** Opening INPUT FOR THIS TASK block **

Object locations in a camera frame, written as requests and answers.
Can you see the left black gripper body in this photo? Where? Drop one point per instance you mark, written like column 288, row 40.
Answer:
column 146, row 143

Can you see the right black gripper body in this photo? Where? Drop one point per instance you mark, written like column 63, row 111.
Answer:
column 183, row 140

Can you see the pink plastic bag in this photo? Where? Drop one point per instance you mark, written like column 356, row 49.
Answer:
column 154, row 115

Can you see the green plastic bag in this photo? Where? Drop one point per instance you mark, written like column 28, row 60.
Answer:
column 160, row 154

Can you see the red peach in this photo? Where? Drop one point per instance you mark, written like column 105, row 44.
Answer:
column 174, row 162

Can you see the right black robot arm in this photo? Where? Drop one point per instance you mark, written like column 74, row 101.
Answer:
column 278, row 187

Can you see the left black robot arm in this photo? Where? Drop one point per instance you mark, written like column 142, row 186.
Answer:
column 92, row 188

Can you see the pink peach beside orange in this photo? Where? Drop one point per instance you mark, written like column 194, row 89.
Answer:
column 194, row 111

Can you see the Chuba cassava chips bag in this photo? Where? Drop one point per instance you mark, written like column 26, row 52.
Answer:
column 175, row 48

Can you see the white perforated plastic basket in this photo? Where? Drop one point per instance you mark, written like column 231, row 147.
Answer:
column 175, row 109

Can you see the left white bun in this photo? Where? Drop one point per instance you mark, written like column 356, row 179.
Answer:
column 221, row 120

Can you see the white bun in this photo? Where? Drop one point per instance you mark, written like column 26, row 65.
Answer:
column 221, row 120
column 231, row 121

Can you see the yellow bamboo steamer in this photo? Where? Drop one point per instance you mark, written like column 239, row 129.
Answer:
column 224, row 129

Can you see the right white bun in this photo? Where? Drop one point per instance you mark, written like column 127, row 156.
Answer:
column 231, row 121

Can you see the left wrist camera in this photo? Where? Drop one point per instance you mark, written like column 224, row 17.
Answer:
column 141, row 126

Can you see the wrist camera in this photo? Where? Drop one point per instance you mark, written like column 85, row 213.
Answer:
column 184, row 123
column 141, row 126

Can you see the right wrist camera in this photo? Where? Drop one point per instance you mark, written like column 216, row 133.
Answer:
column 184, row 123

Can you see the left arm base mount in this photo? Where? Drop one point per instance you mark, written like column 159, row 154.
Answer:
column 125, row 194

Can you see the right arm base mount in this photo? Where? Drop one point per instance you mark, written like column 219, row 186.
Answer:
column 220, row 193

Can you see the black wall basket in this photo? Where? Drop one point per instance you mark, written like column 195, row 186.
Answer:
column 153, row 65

** Closing INPUT FOR THIS TASK block **
** Opening INPUT FOR THIS TASK block **

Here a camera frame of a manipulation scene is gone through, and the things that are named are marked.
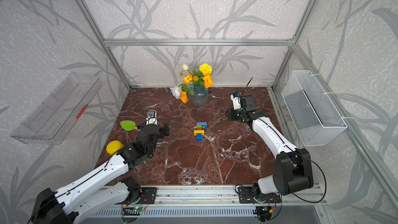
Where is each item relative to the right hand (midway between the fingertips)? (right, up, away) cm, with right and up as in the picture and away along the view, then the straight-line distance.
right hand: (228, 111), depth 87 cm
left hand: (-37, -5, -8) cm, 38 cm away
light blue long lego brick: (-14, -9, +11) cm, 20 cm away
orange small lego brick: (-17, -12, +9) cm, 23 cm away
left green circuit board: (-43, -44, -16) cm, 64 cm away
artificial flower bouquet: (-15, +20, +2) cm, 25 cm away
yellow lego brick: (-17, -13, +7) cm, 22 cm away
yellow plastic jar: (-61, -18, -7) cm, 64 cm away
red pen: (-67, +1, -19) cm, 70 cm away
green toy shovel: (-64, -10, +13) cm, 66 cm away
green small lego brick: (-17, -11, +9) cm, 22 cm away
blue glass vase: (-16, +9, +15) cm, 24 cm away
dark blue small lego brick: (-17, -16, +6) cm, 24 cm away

** Closing INPUT FOR THIS TASK block **

* [ACTIVITY] Only the lines above from the one with "green toy shovel: (-64, -10, +13)" through the one with "dark blue small" should be duplicated, character for character.

* [SOLUTION FOR THIS TASK]
green toy shovel: (-64, -10, +13) cm, 66 cm away
green small lego brick: (-17, -11, +9) cm, 22 cm away
blue glass vase: (-16, +9, +15) cm, 24 cm away
dark blue small lego brick: (-17, -16, +6) cm, 24 cm away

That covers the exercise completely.